Before the communication begins, the malware will parse the server data (Figure 5). The parsing function checks the special characters (e.g. ‘://’, ‘@’, ‘/’, ‘:’, ‘?’, ‘#’) to locate the communication protocol, server address, file path, arguments, port, user name and password. If the hard-coded URL does not have a communication protocol, the malware will set ‘HTTP’ as default. The port field also has default values: for HTTP it is 80, for HTTPS it is 443 and for FTP it is 21. Other fields default to NULL if no matching value is found in the string. In this sample, the server data is very simple, with only server address and port. As shown in Figure 5, the server URL is of the format 194.28.87.125:4443. By design, the malware uses HTTPS for communication, so before calling the parsing function, the malware will prepend the URL string with the HTTPS protocol. After calling the parsing function, the malware will get the server address as 194.28.87.125 and the port as 4443. After parsing, the malware uses the InternetConnectW API to connect to the server, sends the encrypted data using the HttpSendRequestW API, and finally reads the response from the server using the InternetReadFile API.

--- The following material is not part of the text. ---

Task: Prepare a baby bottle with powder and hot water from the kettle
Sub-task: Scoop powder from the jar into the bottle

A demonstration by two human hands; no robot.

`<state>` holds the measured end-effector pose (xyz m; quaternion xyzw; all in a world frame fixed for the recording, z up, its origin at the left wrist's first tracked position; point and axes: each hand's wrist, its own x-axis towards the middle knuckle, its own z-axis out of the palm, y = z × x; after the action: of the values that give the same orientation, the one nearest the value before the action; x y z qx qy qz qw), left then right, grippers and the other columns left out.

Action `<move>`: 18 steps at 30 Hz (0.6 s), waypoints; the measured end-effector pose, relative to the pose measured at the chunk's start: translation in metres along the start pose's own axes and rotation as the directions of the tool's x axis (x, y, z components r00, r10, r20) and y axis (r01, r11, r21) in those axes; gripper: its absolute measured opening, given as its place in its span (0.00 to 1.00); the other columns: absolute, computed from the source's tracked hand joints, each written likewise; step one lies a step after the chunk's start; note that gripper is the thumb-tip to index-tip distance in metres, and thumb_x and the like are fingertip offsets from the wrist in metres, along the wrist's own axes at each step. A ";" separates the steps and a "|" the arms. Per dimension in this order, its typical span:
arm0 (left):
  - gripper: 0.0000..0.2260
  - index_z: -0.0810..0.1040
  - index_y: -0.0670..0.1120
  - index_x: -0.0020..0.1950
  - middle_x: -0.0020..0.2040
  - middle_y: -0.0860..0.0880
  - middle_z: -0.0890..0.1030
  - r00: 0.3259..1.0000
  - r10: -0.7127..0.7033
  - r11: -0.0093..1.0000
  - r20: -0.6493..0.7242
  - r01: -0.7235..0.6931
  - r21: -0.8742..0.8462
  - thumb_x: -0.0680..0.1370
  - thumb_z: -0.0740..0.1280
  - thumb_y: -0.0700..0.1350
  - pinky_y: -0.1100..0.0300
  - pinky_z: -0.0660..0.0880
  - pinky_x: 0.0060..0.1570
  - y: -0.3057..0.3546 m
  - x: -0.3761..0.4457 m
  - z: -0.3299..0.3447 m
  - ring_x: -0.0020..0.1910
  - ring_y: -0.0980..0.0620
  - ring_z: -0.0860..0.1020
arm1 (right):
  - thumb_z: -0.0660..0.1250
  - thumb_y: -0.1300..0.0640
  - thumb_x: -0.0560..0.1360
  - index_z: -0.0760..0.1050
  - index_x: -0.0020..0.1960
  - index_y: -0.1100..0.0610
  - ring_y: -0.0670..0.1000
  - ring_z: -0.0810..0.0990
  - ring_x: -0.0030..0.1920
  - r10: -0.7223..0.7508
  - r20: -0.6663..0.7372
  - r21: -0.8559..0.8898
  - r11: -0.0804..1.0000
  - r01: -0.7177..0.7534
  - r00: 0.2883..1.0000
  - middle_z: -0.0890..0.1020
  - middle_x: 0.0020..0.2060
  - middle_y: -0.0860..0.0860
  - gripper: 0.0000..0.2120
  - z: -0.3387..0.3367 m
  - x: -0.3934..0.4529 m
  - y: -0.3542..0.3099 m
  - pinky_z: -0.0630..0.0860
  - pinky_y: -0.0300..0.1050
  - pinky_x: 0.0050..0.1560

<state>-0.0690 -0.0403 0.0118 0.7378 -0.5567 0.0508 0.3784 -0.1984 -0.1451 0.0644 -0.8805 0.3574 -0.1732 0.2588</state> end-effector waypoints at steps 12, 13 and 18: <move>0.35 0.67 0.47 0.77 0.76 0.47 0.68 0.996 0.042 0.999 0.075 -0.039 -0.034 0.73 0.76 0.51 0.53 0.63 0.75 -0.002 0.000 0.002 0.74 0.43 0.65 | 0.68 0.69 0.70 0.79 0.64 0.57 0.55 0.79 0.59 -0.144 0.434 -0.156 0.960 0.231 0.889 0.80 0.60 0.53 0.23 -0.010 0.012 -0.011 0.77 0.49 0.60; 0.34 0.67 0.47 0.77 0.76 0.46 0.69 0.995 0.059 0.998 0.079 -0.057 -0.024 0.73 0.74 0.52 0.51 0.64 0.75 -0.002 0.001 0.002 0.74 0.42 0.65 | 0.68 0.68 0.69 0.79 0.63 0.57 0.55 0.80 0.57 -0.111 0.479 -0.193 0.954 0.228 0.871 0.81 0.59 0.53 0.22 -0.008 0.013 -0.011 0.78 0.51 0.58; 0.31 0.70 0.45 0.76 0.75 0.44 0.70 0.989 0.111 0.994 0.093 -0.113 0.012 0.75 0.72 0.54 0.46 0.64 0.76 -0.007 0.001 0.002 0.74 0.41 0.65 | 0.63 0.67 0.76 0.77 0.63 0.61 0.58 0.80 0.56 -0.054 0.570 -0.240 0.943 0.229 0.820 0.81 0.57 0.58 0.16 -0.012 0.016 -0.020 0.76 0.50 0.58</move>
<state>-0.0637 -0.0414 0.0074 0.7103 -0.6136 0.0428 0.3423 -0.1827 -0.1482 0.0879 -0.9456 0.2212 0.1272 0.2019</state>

The data received from the server is also encrypted. The first four bytes is a DWORD key which is used as the XOR key to decode the data after it by DWORD (Figure 8).

XOR the downloaded data.

Figure 8. XOR the downloaded data.

(Click here to view a larger version of Figure 8.)

The decoded data is encased in XML code which starts with a ‘<root></root>’ element. In the root node, there are two sub nodes, <nodes></nodes> and <module name="bot" bit="32"></module>. The content in the ‘module’ node is encoded with the BASE64 algorithm. Figure 9 shows a piece of the data after decoding.

A piece of data decoded with BASE64.

Figure 9. A piece of data decoded with BASE64.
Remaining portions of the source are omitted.